▸ **PROBLEM**
Set down a faithful copy of every record below, with no images.

▸ **RECORD SET**
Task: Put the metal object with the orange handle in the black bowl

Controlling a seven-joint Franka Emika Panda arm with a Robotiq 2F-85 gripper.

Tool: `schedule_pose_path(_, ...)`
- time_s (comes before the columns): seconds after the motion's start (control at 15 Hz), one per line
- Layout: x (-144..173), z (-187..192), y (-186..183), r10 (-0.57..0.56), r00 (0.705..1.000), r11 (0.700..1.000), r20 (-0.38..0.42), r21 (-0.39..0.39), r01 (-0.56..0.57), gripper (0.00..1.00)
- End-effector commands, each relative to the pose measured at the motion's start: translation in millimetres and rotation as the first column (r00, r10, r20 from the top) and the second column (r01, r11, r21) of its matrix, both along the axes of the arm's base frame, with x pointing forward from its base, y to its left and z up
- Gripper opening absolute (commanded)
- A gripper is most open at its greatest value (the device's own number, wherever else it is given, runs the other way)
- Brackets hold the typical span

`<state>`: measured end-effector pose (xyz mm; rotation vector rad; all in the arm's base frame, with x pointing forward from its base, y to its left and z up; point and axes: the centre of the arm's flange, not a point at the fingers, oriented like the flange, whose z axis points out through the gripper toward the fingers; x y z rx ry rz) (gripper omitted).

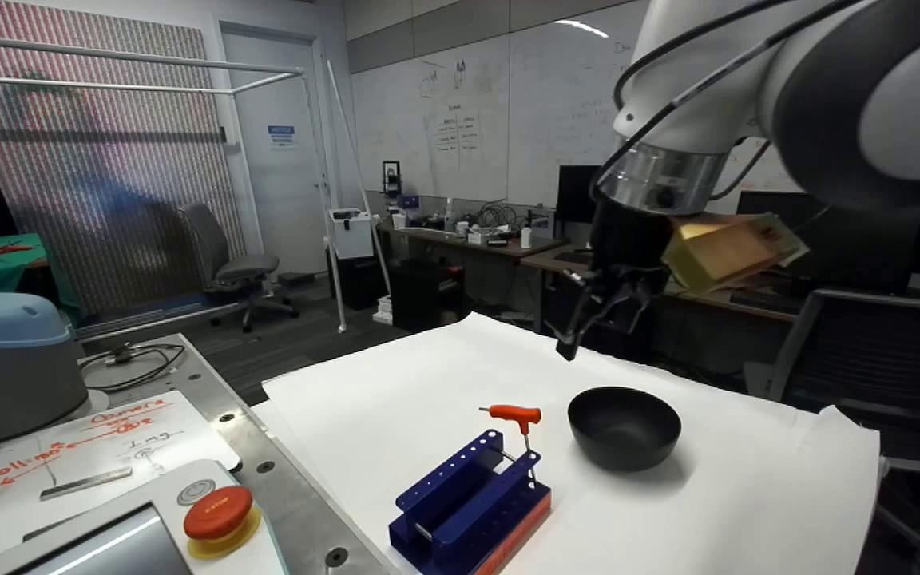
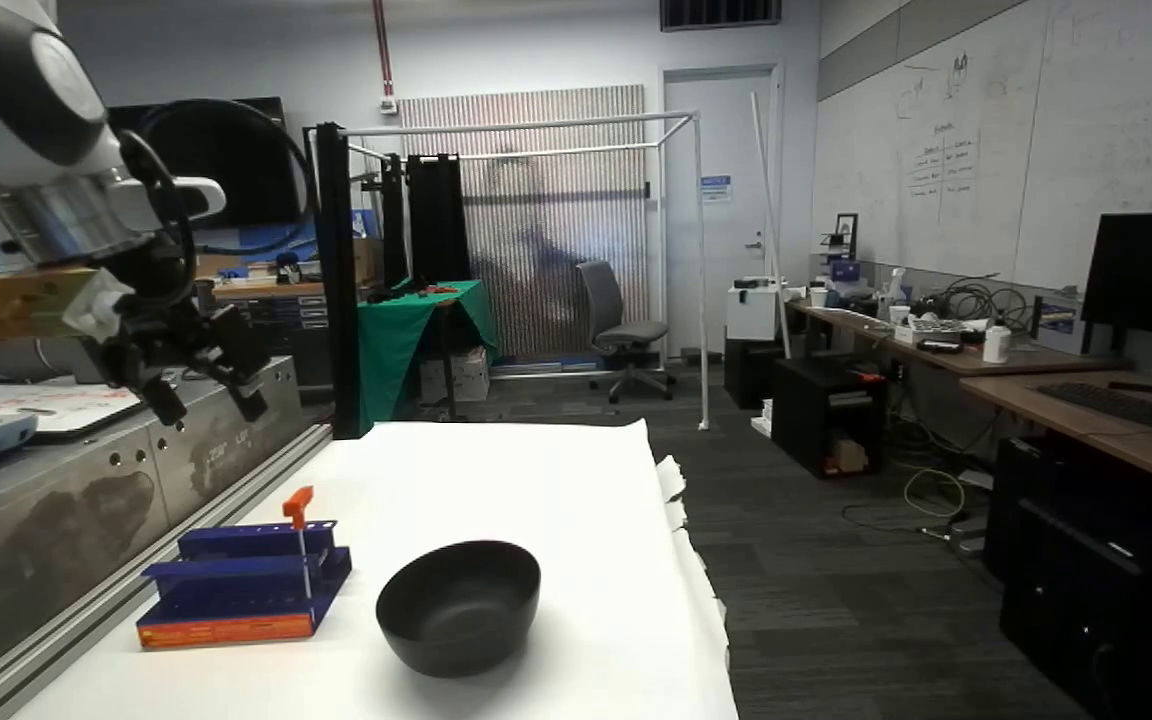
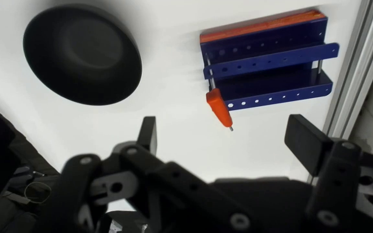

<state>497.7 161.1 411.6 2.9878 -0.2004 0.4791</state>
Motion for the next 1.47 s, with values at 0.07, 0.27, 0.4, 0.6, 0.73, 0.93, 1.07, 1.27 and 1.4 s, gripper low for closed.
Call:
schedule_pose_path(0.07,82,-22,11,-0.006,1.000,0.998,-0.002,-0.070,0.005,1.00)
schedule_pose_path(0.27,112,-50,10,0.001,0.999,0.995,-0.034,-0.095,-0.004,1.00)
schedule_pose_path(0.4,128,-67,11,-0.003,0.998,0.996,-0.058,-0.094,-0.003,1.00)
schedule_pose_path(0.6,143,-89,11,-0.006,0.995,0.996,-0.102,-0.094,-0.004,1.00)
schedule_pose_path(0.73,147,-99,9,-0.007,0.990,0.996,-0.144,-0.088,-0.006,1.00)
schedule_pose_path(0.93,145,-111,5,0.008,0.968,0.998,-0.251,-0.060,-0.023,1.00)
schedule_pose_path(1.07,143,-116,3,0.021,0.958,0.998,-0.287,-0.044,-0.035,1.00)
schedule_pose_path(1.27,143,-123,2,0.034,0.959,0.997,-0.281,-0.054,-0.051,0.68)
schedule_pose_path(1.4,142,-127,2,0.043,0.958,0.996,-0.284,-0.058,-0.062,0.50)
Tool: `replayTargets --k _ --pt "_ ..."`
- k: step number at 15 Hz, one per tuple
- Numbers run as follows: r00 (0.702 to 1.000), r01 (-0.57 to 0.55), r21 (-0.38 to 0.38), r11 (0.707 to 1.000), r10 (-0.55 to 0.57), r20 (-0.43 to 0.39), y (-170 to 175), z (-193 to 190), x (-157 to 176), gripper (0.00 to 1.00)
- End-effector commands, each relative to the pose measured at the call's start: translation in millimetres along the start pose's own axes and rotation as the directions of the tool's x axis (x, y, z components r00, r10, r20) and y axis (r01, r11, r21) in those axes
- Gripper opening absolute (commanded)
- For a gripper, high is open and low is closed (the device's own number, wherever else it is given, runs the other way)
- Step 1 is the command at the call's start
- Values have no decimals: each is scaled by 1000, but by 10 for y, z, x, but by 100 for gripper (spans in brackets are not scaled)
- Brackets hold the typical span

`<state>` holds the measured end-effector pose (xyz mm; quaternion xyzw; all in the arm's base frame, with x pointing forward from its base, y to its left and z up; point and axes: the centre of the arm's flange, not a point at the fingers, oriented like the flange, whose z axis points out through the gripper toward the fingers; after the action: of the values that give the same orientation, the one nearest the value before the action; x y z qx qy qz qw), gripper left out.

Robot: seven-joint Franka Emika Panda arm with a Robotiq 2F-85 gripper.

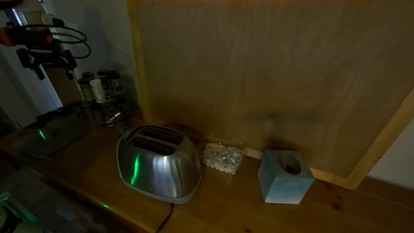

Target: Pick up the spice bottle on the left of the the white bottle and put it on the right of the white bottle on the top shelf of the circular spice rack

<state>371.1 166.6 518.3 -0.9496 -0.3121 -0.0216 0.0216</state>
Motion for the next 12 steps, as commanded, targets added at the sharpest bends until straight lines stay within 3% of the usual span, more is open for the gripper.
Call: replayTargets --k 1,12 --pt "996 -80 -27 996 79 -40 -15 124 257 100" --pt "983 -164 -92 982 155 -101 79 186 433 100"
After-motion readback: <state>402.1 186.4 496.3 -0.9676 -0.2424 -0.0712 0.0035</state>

▸ **YOUR RESPONSE**
Task: Put the metal object with the orange handle in the black bowl

Controlling a seven-joint Franka Emika Panda arm with a Robotiq 2F-85 gripper.

Tool: `schedule_pose_path(_, ...)`
- time_s (comes before the columns): seconds after the motion's start (control at 15 Hz), one per line
- Layout: x (-144..173), z (-187..192), y (-186..183), r10 (-0.57..0.56), r00 (0.705..1.000), r11 (0.700..1.000), r20 (-0.38..0.42), r21 (-0.39..0.39), r01 (-0.56..0.57), gripper (0.00..1.00)
- End-effector commands, each relative to the pose measured at the motion's start: translation in millimetres and rotation as the first column (r00, r10, r20 from the top) and the second column (r01, r11, r21) of its matrix, both along the axes of the arm's base frame, with x pointing forward from its base, y to its left and z up
- Gripper opening absolute (commanded)
- A gripper is most open at its greatest value (the device's own number, wherever else it is given, runs the other way)
- Brackets hold the typical span

`<state>`: measured end-effector pose (xyz mm; rotation vector rad; all in the arm's base frame, with x pointing forward from its base, y to its left and z up; point and axes: the centre of the arm's flange, not a point at the fingers, oriented like the flange, whose z axis points out through the gripper toward the fingers; x y z rx ry rz) (gripper omitted).


<state>497.7 161.1 411.6 2.9878 -0.2004 0.4791</state>
Motion for the next 1.47 s, with values at 0.07, 0.27, 0.4, 0.6, 0.73, 0.93, 1.07, 1.27 and 1.4 s, gripper low for closed.
Call:
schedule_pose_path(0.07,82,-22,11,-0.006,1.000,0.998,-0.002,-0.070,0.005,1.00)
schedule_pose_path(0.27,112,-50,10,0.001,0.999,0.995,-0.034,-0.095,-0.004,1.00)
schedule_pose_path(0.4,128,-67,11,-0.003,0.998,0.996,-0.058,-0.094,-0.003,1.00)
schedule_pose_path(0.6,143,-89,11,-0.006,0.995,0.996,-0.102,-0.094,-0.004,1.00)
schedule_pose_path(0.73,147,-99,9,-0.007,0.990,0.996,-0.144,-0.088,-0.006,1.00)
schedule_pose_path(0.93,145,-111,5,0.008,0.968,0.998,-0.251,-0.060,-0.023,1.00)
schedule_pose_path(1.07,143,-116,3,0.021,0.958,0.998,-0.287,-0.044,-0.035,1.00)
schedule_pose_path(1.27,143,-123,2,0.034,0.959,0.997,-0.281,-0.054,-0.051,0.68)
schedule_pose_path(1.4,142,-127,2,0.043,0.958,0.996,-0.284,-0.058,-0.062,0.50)
Tool: `replayTargets --k _ --pt "_ ..."`
- k: step number at 15 Hz, one per tuple
- Numbers run as follows: r00 (0.702 to 1.000), r01 (-0.57 to 0.55), r21 (-0.38 to 0.38), r11 (0.707 to 1.000), r10 (-0.55 to 0.57), r20 (-0.43 to 0.39), y (-170 to 175), z (-193 to 190), x (-157 to 176), gripper (0.00 to 1.00)
- End-effector commands, each relative to the pose measured at the call's start: translation in millimetres along the start pose's own axes and rotation as the directions of the tool's x axis (x, y, z components r00, r10, r20) and y axis (r01, r11, r21) in those axes
- Gripper opening absolute (commanded)
- For a gripper, high is open and low is closed (the device's own number, wherever else it is given, runs the other way)
- Step 1 is the command at the call's start
- Values have no decimals: each is scaled by 1000, but by 10 for y, z, x, but by 100 for gripper (spans in brackets are not scaled)
- Brackets hold the typical span

`<state>` holds the measured end-effector pose (xyz mm; quaternion xyzw; all in the arm's base frame, with x pointing forward from its base, y to its left and z up; point and axes: the centre of the arm's flange, not a point at the fingers, oriented like the flange, whose z axis points out through the gripper toward the fingers; after the action: of the values that give the same orientation, the one nearest the value before the action; x y z qx qy qz qw), gripper left out.

Robot: seven-joint Franka Emika Panda arm with a Robotiq 2F-85 gripper.


Target: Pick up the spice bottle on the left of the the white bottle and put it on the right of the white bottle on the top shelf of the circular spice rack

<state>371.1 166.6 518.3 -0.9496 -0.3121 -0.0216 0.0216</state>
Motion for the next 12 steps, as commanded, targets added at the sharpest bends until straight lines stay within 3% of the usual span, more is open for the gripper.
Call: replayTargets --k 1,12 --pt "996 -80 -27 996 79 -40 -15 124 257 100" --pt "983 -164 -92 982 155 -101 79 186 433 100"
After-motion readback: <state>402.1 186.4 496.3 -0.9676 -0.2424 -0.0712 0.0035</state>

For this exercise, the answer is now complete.